**Assignment**.
Could you copy, exactly as written, every line from the first line of the records through the one containing "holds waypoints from"?

[Dataset items]
______
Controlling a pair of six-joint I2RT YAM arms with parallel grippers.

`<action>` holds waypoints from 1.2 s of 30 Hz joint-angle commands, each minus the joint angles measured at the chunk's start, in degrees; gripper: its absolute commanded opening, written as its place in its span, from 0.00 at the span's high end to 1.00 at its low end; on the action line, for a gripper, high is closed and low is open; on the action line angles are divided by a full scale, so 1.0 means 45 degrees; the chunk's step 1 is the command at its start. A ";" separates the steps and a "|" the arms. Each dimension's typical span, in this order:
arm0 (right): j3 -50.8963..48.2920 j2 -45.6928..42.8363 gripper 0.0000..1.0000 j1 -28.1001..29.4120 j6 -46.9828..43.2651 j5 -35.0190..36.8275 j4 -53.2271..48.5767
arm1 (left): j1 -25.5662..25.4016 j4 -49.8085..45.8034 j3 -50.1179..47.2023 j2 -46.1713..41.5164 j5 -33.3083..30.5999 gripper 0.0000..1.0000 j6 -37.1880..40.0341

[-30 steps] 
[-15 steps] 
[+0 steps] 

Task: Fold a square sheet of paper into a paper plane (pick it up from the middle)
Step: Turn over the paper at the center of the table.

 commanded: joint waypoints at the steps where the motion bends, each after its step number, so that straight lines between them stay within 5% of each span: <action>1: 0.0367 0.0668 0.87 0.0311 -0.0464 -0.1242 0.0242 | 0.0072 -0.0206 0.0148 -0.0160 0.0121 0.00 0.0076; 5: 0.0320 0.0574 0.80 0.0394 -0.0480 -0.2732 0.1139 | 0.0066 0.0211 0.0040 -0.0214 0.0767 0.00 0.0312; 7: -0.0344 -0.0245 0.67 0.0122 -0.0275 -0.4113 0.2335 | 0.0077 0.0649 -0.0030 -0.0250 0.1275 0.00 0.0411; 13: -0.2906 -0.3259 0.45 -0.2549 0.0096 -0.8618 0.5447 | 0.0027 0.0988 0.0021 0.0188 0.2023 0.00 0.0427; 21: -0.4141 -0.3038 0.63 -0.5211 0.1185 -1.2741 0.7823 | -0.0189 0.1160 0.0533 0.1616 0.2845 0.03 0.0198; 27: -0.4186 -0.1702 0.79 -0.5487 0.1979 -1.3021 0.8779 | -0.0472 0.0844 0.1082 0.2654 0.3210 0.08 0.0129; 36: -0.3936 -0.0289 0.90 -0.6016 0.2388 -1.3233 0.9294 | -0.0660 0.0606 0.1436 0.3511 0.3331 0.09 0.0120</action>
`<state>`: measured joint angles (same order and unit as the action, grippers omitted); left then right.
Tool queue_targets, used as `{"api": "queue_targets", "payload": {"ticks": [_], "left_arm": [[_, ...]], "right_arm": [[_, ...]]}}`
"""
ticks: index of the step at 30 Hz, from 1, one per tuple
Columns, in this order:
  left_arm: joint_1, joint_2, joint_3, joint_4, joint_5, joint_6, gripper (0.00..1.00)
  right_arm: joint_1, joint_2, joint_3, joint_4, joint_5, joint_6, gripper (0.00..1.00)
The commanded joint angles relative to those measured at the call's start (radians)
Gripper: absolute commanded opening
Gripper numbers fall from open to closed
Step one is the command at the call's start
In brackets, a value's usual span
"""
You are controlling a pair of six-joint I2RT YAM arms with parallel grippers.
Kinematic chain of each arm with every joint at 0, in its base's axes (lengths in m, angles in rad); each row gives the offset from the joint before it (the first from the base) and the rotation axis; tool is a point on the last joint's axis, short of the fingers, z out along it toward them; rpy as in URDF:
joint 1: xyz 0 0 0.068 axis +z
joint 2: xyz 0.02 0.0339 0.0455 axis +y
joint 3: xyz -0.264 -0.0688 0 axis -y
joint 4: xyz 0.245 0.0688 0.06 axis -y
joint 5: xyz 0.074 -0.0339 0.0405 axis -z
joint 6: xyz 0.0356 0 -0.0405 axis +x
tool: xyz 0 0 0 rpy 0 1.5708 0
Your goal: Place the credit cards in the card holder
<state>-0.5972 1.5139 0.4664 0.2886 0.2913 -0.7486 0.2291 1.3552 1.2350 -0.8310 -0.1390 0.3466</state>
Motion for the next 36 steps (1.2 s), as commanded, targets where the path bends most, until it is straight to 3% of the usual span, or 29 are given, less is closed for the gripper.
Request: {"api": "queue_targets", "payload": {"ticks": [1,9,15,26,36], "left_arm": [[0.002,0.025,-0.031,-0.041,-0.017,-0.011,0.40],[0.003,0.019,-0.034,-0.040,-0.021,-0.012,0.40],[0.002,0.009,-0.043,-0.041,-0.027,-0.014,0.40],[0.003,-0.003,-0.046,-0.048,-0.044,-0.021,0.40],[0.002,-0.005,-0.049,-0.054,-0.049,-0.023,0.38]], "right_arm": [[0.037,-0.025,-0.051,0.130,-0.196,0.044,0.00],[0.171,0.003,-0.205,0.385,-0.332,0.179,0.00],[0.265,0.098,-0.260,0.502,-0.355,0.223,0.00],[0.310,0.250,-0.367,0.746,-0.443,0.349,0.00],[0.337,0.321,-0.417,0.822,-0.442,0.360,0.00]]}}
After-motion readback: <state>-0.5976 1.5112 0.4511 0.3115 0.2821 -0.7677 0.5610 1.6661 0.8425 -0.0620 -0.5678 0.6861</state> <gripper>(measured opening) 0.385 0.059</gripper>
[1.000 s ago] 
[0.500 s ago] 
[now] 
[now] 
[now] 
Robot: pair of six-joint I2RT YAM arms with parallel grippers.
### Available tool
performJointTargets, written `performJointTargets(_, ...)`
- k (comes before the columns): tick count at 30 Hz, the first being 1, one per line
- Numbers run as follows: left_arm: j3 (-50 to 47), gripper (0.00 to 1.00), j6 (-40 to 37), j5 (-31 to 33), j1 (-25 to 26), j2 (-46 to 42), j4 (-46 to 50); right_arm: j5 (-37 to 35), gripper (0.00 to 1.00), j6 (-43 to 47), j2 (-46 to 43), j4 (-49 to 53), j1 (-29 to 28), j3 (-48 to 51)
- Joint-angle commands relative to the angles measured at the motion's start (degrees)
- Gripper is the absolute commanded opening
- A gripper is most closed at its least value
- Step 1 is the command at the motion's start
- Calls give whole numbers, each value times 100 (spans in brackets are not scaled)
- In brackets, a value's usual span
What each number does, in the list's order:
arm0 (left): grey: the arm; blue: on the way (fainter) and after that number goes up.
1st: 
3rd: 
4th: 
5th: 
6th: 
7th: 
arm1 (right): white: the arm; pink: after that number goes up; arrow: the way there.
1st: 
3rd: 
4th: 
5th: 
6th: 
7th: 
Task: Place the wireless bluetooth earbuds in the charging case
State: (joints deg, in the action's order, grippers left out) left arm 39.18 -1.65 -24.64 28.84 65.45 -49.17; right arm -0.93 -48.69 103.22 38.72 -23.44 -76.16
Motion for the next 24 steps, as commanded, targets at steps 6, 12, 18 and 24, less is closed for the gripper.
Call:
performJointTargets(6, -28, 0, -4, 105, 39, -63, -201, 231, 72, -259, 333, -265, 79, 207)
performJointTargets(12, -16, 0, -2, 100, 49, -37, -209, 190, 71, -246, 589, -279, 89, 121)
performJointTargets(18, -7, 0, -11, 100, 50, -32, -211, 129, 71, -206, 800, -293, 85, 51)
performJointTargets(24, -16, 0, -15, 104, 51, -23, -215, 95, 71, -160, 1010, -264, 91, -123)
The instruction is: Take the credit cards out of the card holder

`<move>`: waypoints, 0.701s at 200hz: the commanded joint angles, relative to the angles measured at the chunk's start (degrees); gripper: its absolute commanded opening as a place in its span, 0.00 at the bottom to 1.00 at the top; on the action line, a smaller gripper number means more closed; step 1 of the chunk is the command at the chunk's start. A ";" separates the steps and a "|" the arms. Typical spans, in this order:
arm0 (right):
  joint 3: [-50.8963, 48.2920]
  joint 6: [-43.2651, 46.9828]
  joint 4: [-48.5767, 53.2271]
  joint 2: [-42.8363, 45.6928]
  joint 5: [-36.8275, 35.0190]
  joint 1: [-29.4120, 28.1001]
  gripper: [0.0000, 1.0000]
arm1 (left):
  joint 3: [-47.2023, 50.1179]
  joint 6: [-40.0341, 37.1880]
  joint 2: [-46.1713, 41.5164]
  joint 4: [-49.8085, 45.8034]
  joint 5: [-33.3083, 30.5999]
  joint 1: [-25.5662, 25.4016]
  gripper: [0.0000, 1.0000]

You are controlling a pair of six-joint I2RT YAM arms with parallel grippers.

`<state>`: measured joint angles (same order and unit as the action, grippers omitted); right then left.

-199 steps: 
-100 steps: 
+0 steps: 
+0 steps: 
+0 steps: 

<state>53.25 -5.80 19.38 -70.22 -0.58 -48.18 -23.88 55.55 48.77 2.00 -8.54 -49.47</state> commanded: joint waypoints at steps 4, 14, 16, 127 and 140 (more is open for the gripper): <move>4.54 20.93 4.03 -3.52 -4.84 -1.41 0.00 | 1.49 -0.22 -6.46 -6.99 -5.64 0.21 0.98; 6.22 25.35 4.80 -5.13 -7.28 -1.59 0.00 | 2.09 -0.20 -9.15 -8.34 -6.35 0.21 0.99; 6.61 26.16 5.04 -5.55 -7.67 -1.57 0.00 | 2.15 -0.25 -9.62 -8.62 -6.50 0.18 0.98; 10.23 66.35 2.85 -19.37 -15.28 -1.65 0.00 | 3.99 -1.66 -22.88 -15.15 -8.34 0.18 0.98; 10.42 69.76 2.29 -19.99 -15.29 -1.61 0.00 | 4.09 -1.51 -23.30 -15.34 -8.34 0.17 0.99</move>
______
**Result**.
Controlling a pair of six-joint I2RT YAM arms with parallel grippers.

`<action>` holds waypoints from 1.2 s of 30 Hz joint-angle commands, each minus the joint angles measured at the chunk's start, in degrees; gripper: its absolute commanded opening, written as its place in its span, from 0.00 at the span's high end to 1.00 at its low end; on the action line, for a gripper, high is closed and low is open; on the action line angles are divided by a full scale, so 1.0 means 45 degrees; the chunk's step 1 is the command at its start. A ";" separates the steps and a "|" the arms. Each dimension's typical span, in this order:

At this stage, the exercise is finished.